Multiple studies evaluating alcohol during the lockdowns observed changes in alcohol use favoring more hazardous drinking patterns. A nationwide survey published in JAMA found that alcohol consumption increased 14% overall, while a survey conducted by RTI observed a 29% increase in overall drinking, 20% increase in heavy drinking, and 21% increase in binge drinking. An Alcohol Justice/Institute for Public Strategies survey of residents of Los Angeles County found that dangerous drinking skyrocketed among individuals already prone to binge drinking.
White and colleagues tease out other interesting patterns, however. There are many reasons to believe alcohol use makes individuals more likely to die from COVID-19 infection, including diminished immune response, poorer adherence to infection-avoidant behavior, and the existing inflammation from alcohol use exacerbating the lethal lung inflammation caused by COVID. In particular, while alcohol deaths in individuals with an alcohol use disorder (AUD) rose dramatically, the number of deaths reported in individuals who had overdosed from opioids with alcohol in their system rose even more (35.1% vs. 40.8%). Alcohol and other sedatives, when mixed with opioids, make overdose much more likely. With the explosion of extremely potent fentanyl in the illegal drug supply, both in terms of injection use and counterfeit medication, mixing alcohol and opioids may have become substantially more dangerous.

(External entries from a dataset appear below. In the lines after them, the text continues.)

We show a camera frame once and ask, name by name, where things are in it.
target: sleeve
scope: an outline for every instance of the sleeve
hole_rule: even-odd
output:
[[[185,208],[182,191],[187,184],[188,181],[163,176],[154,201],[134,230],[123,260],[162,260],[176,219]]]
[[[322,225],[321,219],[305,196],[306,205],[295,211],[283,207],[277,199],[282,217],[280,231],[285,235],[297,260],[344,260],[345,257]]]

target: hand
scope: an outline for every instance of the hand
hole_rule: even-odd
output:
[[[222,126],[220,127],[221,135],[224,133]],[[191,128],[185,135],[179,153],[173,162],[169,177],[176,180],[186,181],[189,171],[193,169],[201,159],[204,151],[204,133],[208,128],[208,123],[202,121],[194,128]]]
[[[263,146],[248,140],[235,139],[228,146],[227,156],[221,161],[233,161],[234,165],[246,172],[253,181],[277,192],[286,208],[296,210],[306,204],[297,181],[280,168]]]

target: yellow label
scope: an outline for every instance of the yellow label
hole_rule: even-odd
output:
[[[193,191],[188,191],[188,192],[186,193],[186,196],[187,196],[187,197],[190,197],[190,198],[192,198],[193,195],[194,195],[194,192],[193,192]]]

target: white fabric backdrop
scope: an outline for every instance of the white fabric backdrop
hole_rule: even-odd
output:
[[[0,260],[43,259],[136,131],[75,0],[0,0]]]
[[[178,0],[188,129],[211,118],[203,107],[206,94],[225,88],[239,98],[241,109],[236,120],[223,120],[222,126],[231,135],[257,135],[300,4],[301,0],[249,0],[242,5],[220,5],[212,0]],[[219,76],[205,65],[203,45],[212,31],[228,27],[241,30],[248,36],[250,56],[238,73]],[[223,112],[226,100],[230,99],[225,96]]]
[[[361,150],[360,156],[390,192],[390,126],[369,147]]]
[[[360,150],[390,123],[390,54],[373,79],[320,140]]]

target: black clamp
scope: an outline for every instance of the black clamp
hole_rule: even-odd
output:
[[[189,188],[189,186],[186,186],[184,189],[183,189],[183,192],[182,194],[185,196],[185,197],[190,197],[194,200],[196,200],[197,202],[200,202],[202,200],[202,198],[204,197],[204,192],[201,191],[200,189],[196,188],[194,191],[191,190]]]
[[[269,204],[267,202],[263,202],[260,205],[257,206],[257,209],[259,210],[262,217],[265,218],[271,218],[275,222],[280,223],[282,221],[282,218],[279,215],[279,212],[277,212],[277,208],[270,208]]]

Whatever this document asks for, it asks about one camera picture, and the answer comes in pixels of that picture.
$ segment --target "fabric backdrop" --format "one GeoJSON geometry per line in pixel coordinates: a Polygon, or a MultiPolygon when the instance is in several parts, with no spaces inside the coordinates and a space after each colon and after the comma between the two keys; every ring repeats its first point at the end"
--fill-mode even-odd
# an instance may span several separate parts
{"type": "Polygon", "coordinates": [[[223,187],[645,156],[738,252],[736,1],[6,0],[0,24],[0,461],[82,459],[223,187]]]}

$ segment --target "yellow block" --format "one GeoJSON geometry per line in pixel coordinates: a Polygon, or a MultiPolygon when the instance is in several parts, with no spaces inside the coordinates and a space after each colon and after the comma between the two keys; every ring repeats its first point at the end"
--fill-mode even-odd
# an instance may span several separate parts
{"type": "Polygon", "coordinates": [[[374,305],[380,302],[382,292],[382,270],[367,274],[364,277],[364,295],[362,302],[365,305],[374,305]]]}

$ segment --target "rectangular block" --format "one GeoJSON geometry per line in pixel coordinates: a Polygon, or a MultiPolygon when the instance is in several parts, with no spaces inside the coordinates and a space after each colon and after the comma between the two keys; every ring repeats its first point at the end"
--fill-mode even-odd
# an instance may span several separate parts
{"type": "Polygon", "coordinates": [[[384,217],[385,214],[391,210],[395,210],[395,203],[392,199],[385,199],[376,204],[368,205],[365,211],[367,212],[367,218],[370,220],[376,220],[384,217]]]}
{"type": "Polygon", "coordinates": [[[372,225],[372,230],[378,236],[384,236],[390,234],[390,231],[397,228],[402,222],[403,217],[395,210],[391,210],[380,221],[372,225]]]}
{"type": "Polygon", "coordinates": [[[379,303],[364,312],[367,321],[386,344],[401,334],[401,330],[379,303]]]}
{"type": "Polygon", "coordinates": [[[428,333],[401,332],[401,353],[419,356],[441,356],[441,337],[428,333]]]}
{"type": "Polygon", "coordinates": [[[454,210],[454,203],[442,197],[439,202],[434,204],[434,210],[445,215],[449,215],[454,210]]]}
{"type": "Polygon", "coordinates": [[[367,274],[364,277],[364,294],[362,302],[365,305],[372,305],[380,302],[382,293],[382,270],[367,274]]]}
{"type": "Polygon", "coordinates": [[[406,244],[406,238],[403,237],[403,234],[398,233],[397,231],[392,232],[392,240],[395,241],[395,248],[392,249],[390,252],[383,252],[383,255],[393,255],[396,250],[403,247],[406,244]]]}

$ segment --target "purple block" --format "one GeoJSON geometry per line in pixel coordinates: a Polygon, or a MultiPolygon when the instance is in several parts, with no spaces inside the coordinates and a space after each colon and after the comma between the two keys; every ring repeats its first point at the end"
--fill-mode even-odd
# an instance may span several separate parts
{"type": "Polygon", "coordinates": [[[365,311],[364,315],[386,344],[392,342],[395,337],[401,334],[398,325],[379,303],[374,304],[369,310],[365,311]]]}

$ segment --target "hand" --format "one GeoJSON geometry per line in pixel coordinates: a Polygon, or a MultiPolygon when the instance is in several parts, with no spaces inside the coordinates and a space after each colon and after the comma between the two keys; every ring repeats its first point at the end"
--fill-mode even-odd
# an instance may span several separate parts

All of this assumes that the increase happened in a vacuum, that there was nothing legislators and civic leaders could do as the emotional toll of the pandemic mounted. Yet White and colleagues clearly identify “shifting alcohol policies” as a contributor to this rising death rate. Indeed, California, like most states in the country, rapidly sought to deregulate the alcohol market. Between expanding the service footprint for nearly every interested alcohol licensee, encouraging and enabling app-based alcohol delivery, and encouraging alcohol consumption in nearly all public venues, drinking rapidly became normalized in all sorts of contexts in which people would not have otherwise thought to have a drink. As the nation slowly recovers from the disease (or at least, resigns itself to the ongoing infection and death), legislators, spurred on by Big Alcohol and a myopic fixation on alcohol sales to boost a damaged economy, have made these changes permanent.
“It’s hard to realize the sheer scope of harm from alcohol on demand, alcohol on the street, alcohol everywhere,” said Michael Scippa, Public Affairs Director for Alcohol Justice. “But this study is a wake-up call. An extra drink a day, 7 extra drinks a week, one extra night slamming shots—it’s easy for lawmakers to say ‘Oh, it’s not going to hurt me. It’s not gonna hurt anyone I know.'”
“But,” he added, “look at these numbers and tell me it definitely won’t hurt someone else you meet, someone else you know, someone else you love.”